Settlement Tactics Series: Figuring out your starting position

November 26, 2014

Settlement ADRAs many practicing attorneys are well aware, the vast majority of cases are settled outside of court (and many of them are literally settled right outside of the courtroom).

But how do you decide when it’s right to settle your case?  There are a multitude of complex factors that demand attention in this consideration, making any decision to settle a potentially difficult one.  What’s more, judges expect attorneys to attempt to resolve their dispute outside of court before the case is even heard (and on an ongoing basis thereafter), so settlement needs to be seriously considered by attorneys in nearly every case.

With the assumption that a negotiated agreement must be at least attempted, we need to know how to begin; that is, going into any settlement discussions, how do you know what your opening offer should be?  And how do you know what you should agree to settle for?

To make these determinations, you first must determine your specific “BATNA” and “WATNA” – or, respectively, the “best alternative to a negotiated agreement” and the “worst alternative to a negotiated agreement.”

As the terms imply, your BATNA is the best possible outcome for your case if you forego settlement and proceed to litigation.  Your WATNA is the worst possible outcome.  Unfortunately, determining these specific values often requires a significant amount of analysis, and isn’t as easy to deduce as “we win” or “we lose.”

True, outright winning your case through litigation is typically your BATNA, while losing is your WATNA, but several other factors come into play in these calculations.

First, you have to look at the law and facts behind your case to determine the likelihood of your success in court.  You have to analyze what the opposing party could potentially argue against your case, and the strength of those arguments.  Naturally, the stronger your case, the stronger your negotiation position.

However, there is an element of uncertainty to any litigation, in that the decision-maker, whether it’s the judge or the jury, can’t always be expected to follow the expected paths (even if those paths are clearly set out by law).  It happens more often than it should, so you should never view your case as a sure thing because you rarely know what the judge or jury is going to do with any degree of certainty.

Further complicating this analysis is the possibility of factual unknowns that may affect your case for better or for worse (i.e. there may be a fact unknown to either or both parties, but one that reveals itself later in litigation, that may substantially change the strength of your case).

And there’s another major factor to consider that “reveals itself later in litigation:” costs.  As litigation drags on, so do the attorneys fees and other costs, which is something of which your client must be reminded during negotiation.  If the settlement attempt is taking place in the earliest stages of litigation, there could be a great deal of money saved by negotiating an agreement at that point, rather than potentially negotiating later with a stronger bargaining position after incurring hefty costs and fees.

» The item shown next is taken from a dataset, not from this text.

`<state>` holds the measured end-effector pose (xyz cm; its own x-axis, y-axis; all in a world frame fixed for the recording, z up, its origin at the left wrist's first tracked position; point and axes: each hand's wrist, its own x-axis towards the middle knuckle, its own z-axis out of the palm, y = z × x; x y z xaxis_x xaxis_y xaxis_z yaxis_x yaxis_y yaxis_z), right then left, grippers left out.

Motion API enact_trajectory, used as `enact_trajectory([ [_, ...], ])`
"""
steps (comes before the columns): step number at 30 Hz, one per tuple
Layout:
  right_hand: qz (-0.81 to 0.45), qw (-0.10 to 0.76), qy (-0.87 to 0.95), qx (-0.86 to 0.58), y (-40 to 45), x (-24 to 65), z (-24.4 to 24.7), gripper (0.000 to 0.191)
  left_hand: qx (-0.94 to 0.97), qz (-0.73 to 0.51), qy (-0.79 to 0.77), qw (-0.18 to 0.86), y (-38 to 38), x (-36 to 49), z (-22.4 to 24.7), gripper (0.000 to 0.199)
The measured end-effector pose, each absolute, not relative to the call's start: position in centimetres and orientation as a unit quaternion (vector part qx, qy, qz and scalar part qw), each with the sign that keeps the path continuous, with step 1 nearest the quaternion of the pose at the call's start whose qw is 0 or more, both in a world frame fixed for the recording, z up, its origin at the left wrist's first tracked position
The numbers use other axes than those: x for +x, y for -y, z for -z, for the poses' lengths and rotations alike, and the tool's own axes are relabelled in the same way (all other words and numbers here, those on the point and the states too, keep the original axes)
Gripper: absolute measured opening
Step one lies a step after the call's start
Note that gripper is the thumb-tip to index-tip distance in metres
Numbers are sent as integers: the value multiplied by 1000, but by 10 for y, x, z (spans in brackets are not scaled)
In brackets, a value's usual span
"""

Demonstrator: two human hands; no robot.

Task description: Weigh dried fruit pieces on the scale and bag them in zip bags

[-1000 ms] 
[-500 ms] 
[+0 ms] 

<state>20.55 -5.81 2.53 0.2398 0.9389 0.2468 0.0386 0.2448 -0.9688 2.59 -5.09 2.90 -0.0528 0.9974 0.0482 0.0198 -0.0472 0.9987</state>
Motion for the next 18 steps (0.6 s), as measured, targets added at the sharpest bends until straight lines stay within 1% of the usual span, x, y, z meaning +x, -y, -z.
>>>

Finally, and perhaps most importantly, you should identify what it is that is most important to your client.  If it’s all about money, the calculation is much simpler than in family law or criminal law cases, where the stakes and interests are far more intangible.  In cases where the primary focus of negotiation is a dollar amount, it’s important to differentiate between how much you could conceivably win (which is your BATNA) and how much your client hopes to win.

In all likelihood, your client may very well be perfectly satisfied with a dollar amount that is much lower than you potentially could achieve through litigation.  If that’s the case, then you have a little easier time in negotiation, since this number should be privy only to you, while the opposing party is looking at numbers that could be achieved through litigation (but a more detailed discussion of actual negotiation tactics will come in a future post).

More intangible interests, such as custody and parenting time in family law cases and avoiding a conviction in criminal law, are difficult to put a price on, so it may well be worth it to your client to continue with litigation if he or she is unhappy with the settlement possibilities.  In these circumstances, it’s important to discuss your case’s BATNA and WATNA with your client, along with the notion that litigation is often a gamble, and it may be preferable to reach a conclusion on your own terms rather than roll the dice.  That being said, if the opposition is being patently unreasonable in their demands, you shouldn’t feel any overwhelming urge to settle (again, specific tactics will be discussed in a forthcoming post).

With all of these factors in mind, you should be able to go into settlement talks with a fairly strong grasp on the relative benefits and drawbacks of any proposed settlement.